--- Provided data Enclosed Below ---

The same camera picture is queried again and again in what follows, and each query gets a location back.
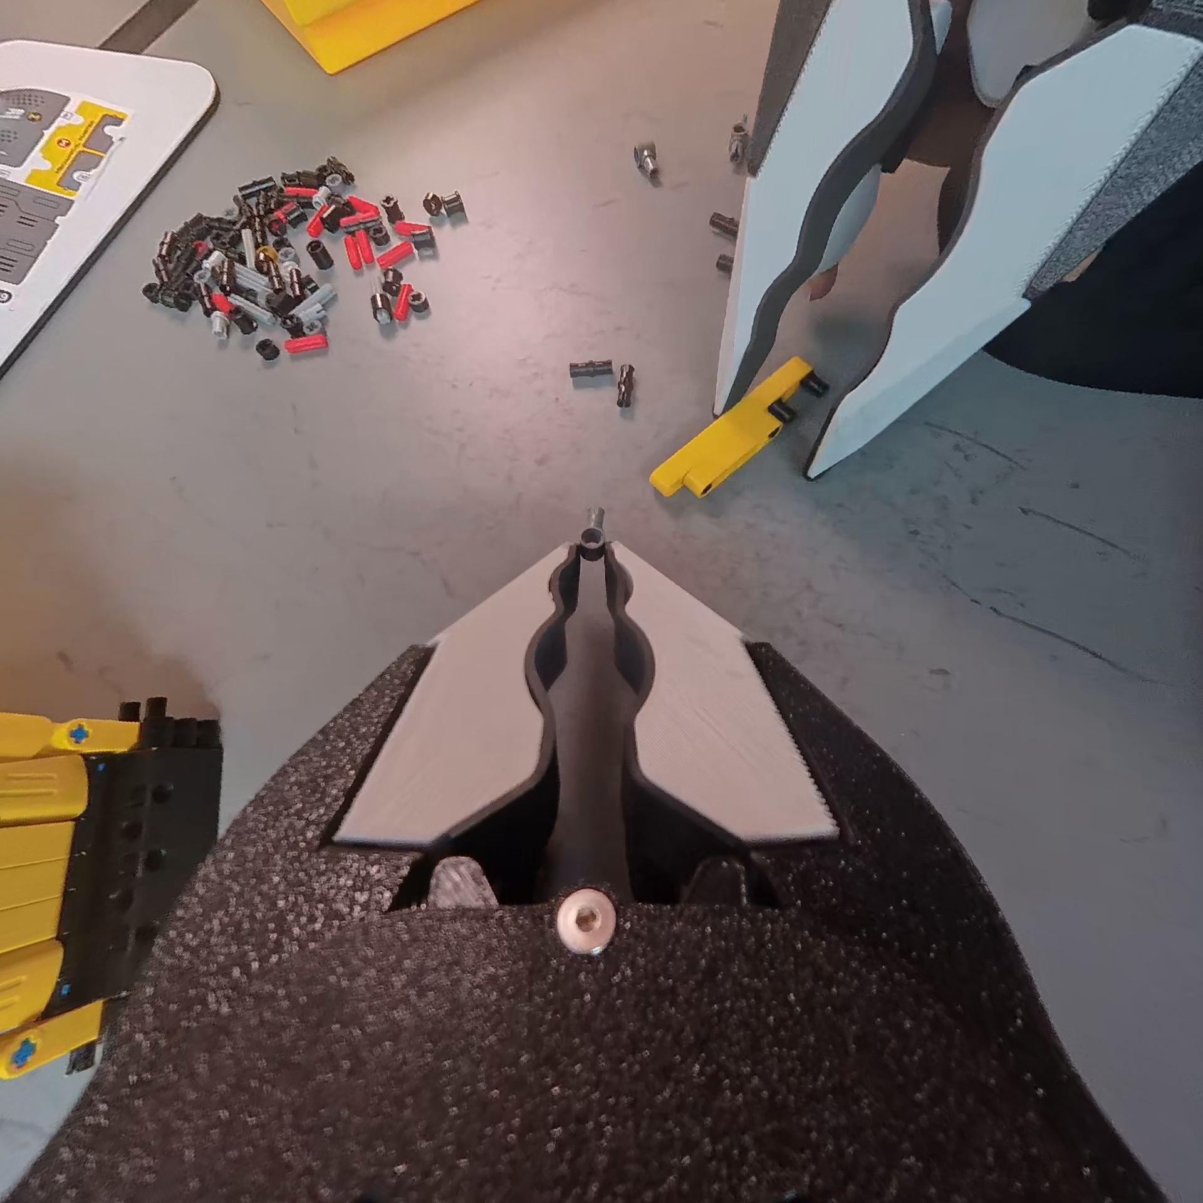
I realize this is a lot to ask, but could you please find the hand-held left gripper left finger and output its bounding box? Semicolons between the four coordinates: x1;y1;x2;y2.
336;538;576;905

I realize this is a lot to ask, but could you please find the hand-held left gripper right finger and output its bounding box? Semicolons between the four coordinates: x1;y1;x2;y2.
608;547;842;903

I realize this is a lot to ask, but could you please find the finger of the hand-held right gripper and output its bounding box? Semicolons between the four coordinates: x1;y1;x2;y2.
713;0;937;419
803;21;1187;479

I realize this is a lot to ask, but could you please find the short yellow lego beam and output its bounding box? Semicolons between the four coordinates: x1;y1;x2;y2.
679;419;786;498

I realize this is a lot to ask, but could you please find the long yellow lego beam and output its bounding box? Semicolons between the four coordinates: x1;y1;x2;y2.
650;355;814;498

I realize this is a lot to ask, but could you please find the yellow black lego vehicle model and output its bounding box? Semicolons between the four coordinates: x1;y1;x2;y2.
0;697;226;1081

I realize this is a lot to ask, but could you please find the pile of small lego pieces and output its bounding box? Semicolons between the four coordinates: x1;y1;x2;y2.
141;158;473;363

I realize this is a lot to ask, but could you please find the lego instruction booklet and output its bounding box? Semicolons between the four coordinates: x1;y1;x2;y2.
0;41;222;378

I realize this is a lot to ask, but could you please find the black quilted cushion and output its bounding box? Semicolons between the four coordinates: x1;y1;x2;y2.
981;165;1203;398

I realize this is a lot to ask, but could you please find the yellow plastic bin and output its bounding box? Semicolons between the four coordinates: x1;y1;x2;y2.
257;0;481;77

--- End of Enclosed Provided data ---

▶ [Brief]
Each record above is to be written out exactly; the pictures are not.

▶ [Your response]
The same camera picture is queried again and again in what follows, and each query gets a location back.
I realize this is a lot to ask, but could you please find the hand-held left gripper left finger and output its bounding box? Semicolons between the four coordinates: x1;y1;x2;y2.
336;538;576;905

I realize this is a lot to ask, but could you please find the hand-held left gripper right finger and output its bounding box? Semicolons between the four coordinates: x1;y1;x2;y2.
608;547;842;903

I realize this is a lot to ask, but could you please find the finger of the hand-held right gripper and output its bounding box? Semicolons between the four coordinates: x1;y1;x2;y2.
713;0;937;419
803;21;1187;479

I realize this is a lot to ask, but could you please find the short yellow lego beam and output its bounding box? Semicolons between the four coordinates: x1;y1;x2;y2.
679;419;786;498

I realize this is a lot to ask, but could you please find the long yellow lego beam and output its bounding box? Semicolons between the four coordinates: x1;y1;x2;y2.
650;355;814;498

I realize this is a lot to ask, but could you please find the yellow black lego vehicle model and output its bounding box? Semicolons between the four coordinates: x1;y1;x2;y2.
0;697;226;1081

I realize this is a lot to ask, but could you please find the pile of small lego pieces and output its bounding box? Semicolons between the four coordinates: x1;y1;x2;y2.
141;158;473;363

I realize this is a lot to ask, but could you please find the lego instruction booklet and output its bounding box? Semicolons between the four coordinates: x1;y1;x2;y2.
0;41;222;378

I realize this is a lot to ask, but could you please find the black quilted cushion and output its bounding box? Semicolons between the four coordinates: x1;y1;x2;y2.
981;165;1203;398

I realize this is a lot to ask, but could you please find the yellow plastic bin and output its bounding box? Semicolons between the four coordinates: x1;y1;x2;y2.
257;0;481;77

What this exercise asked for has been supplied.